Because comparison becomes the way by which people relate things to things, and words to words, and words about things to other words about things,
the activity of the mind… will no longer consist in drawing things together, in setting out on a quest for everything that might reveal some sort of kinship, attraction or secretly shared nature within them [resemblance], but, on the contrary, in discriminating, that is, in establishing their identities, then the inevitability of the connections with all the successive degrees of series (Foucault, 55).

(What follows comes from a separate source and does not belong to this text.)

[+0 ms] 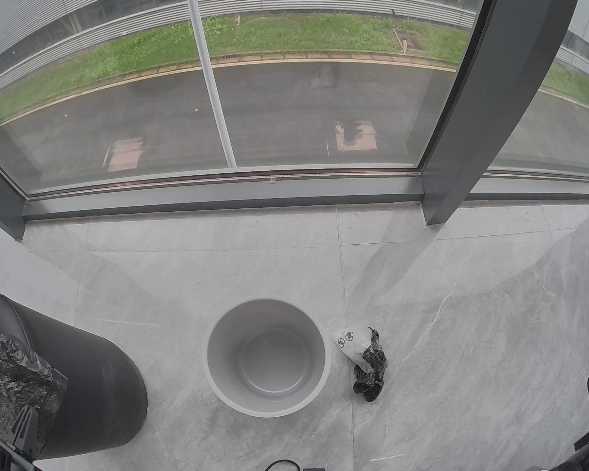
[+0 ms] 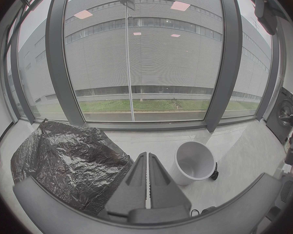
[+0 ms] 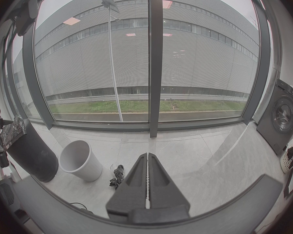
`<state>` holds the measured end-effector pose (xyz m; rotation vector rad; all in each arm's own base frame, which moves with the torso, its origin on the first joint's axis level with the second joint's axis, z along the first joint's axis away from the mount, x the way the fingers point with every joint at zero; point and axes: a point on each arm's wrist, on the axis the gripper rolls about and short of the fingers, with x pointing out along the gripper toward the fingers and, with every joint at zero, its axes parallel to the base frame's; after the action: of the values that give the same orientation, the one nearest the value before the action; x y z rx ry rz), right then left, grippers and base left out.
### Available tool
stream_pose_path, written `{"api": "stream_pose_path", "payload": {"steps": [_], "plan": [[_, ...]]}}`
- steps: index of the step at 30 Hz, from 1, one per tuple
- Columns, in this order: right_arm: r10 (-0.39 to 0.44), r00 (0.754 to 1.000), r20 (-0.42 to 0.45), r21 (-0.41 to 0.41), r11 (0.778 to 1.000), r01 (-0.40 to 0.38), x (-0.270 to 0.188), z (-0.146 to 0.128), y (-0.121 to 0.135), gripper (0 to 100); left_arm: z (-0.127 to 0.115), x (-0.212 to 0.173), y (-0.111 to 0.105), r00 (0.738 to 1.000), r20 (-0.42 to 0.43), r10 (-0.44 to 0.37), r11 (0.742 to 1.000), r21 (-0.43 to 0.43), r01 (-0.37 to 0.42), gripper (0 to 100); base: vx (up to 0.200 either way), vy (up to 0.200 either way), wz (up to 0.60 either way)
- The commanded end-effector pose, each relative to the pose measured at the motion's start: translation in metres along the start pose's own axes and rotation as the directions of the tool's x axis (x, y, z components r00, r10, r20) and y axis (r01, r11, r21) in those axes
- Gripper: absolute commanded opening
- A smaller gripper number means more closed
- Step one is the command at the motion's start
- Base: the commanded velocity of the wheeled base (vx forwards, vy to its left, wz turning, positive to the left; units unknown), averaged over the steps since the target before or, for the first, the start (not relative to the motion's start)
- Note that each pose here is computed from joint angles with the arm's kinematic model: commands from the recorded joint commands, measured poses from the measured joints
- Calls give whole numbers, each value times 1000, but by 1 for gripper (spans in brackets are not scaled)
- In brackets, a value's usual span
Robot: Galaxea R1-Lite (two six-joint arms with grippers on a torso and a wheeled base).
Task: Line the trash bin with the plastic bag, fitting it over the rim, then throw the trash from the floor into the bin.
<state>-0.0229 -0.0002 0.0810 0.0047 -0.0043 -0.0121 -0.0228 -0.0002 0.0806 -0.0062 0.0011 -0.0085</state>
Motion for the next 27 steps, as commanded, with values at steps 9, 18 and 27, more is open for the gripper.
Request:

Of this difference in thought (“the activity of the mind”), Foucault says,
All this was of the greatest consequence to Western thought. resemblance, which had for long been the fundamental category of knowledge – both the form and the content of what we know – became dissociated in an analysis based on terms of identity and difference; moreover, whether indirectly by the intermediary or measurement, or directly and, as it were, on the same footing, comparison became a function of order; and, lastly, comparison ceased to fulfill the function of revealing how the world is ordered, since it was now accomplished according to the order laid down by thought, progressing naturally from the simple to the complex. As a result, the entire episteme of Western culture found its fundamental arrangements modified (Foucault, 54).
In an epistemic system of representation, “to know is to discriminate, history and science will become separated from one another (Foucault, 55).” In other words, “the written word ceases to be included among the signs and forms of truth… it is the task of words to translate that truth if they can; but they no longer have the right to be considered a mark of it. Language has withdrawn from the midst of beings themselves and has entered a period of transparency and neutrality (Foucault, 56).” Or, in still more clear words, “It is no longer the task of knowledge to dig out the ancient Word from the unknown places where it may be hidden; its job now is to fabricate a language, and to fabricate it well – so that, as an instrument of analysis and combination, it will really be the language of calculation (Foucault, 62-63).”
Here, Foucault turns to imagination, an says that, “without imagination, there would be no resemblance between things. The double requisite is patent. There must be, in the things represented, the insistent murmur of resemblance; there must be, in the representation, the perpetual possibility of imaginative recall (Foucault, 69).”
The point here has been to draw a picture of the two ends of the spectrum of how people thought about the world in the sixteenth century. At one of the spectrum is resemblance, I which “simple natures” (based in resemblance) are ordered according to mathesis, and at the other end is the taxonomic ordering of “complex natures” (based in representation) (Foucault, 72). “Thus, at the two extremities of the Classical episteme, we have a mathesis as the science of calculable order and a genesis as the analysis of the constitution of orders on the basis of empirical series (Foucault, 73).” Furthermore, “it is patent that these three notions – mathesis, taxinomia, genesis – designate not so much separate domains as a solid grid of kinships that defines the general configuration of knowledge in the Classical age (Foucault, 74).”
Chapter 4: Speaking
Chapter four picks up where three left off, but clearer:
From an extreme point of view, one might say that language in the Classical era does not exist. But that it functions: its whole existence is located in its representative role, is limited precisely to that role and finally exhausts it. Language has no other locus, no other value, than in representation; in the hollow it has been able to form. …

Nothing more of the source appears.